## Directions for this task
In the entries below, find the line with "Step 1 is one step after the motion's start" and the line with "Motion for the". Return those two lines and all lines between them, exactly.

## Input data
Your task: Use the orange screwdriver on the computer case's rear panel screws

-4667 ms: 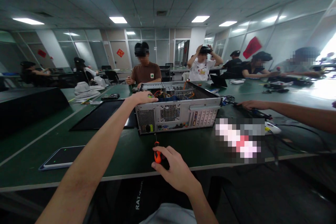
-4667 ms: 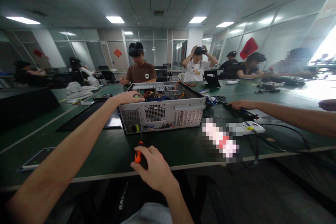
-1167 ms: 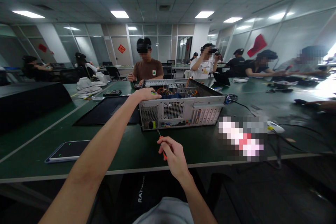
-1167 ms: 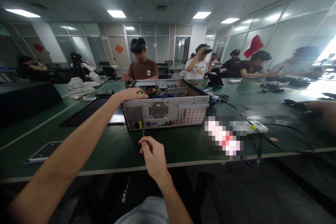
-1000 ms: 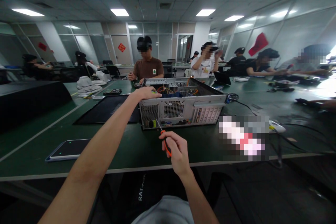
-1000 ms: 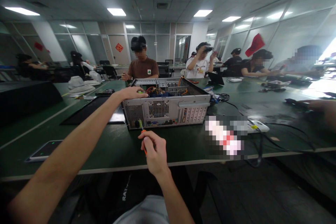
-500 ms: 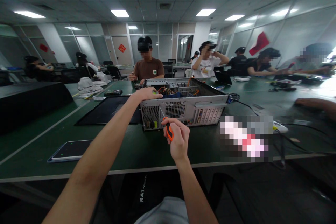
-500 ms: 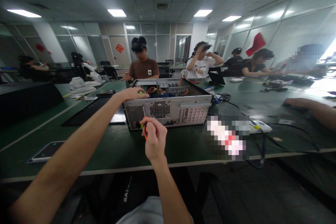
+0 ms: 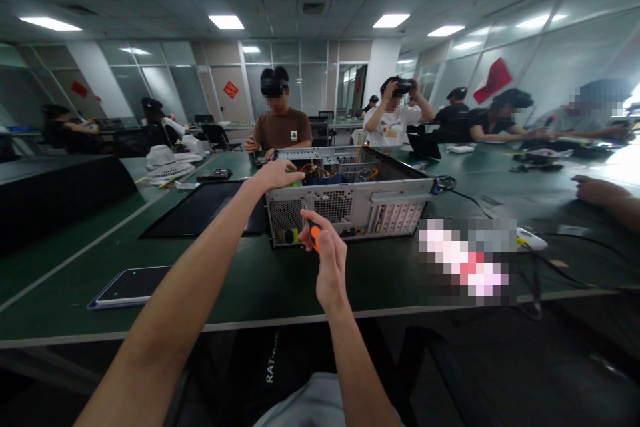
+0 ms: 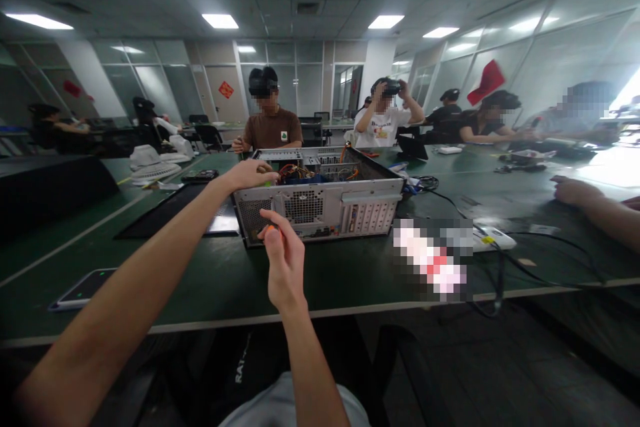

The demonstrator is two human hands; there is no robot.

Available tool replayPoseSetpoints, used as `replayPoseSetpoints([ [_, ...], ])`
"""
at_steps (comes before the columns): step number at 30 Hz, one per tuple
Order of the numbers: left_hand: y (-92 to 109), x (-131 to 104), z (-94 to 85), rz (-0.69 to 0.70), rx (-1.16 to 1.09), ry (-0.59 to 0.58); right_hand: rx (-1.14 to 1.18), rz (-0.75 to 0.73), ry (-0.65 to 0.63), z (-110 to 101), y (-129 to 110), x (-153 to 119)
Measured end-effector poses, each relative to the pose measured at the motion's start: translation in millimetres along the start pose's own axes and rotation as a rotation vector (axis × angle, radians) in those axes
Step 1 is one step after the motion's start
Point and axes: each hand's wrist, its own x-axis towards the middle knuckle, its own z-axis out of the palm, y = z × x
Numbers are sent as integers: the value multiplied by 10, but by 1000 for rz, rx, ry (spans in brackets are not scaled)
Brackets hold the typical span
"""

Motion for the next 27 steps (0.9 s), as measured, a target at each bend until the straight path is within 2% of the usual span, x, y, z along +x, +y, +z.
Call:
replayPoseSetpoints([
  [4, 6, -139, -20, 53, -249, 415, 100, -41, 64, 55, 86, -60],
  [7, 47, -334, -6, 111, -286, 738, 189, -58, 145, 83, 115, -72],
  [9, 85, -509, 46, 186, -251, 868, 184, -76, 196, 87, 117, -66],
  [11, 129, -696, 145, 271, -199, 934, 162, -100, 236, 87, 117, -56],
  [15, 227, -957, 438, 417, -47, 923, 142, -126, 261, 91, 138, -64],
  [18, 319, -982, 631, 489, -24, 877, 85, -152, 263, 89, 158, -93],
  [20, 391, -943, 706, 471, -38, 815, -12, -189, 249, 73, 157, -111],
  [23, 483, -875, 751, 358, -59, 722, -131, -213, 191, 30, 128, -121],
  [27, 529, -843, 764, 295, -45, 677, -178, -196, 131, -8, 88, -119],
])
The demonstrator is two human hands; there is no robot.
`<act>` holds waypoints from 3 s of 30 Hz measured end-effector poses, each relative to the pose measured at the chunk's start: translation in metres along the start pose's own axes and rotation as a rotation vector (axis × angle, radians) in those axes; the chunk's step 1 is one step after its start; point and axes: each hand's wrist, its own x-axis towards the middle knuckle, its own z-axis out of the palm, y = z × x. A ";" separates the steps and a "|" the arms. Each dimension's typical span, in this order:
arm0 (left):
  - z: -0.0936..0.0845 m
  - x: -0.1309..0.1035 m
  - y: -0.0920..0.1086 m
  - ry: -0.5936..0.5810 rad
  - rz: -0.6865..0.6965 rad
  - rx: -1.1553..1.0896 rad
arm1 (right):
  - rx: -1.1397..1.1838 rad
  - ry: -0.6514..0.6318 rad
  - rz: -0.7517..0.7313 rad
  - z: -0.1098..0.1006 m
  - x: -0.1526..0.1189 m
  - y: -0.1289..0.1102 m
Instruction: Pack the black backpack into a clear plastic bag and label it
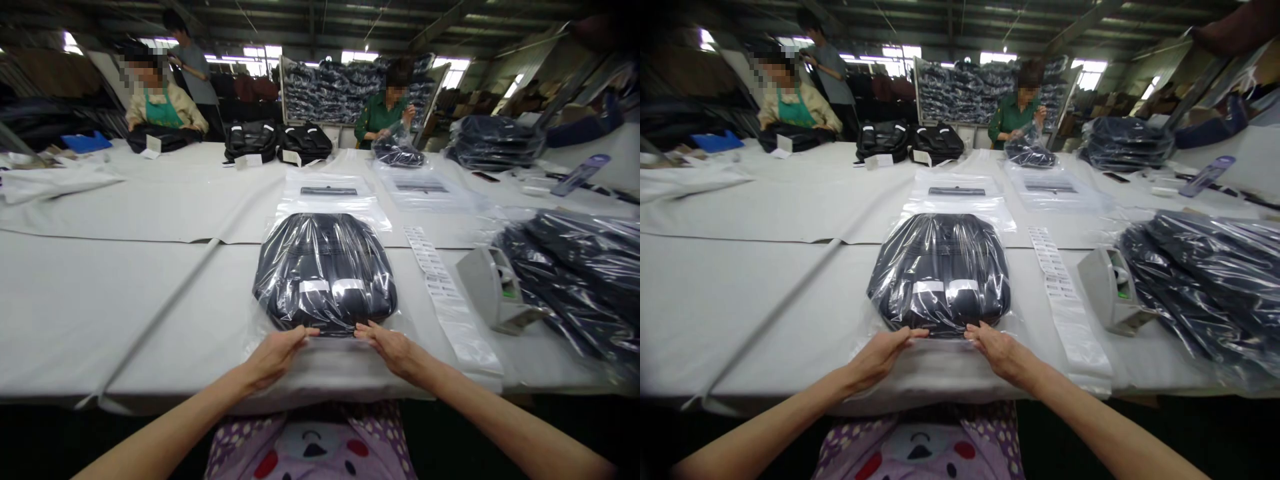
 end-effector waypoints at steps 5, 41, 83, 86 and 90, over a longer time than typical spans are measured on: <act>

## Your solution
Step 1 is one step after the motion's start
Point and axes: each hand's wrist, its own x-axis towards the middle knuckle, its own z-axis out of the palm, y = z × x
Numbers are sent as integers: the value multiplied by 10, but by 1000 for rz, rx, ry (spans in brackets are not scaled)
Brackets hold the typical span
"""

Motion for the next 27 steps (0.9 s), as measured, a target at each bend until the straight path is within 2% of the usual span, x, y, z along +x, +y, +z.

The required output has now been supplied.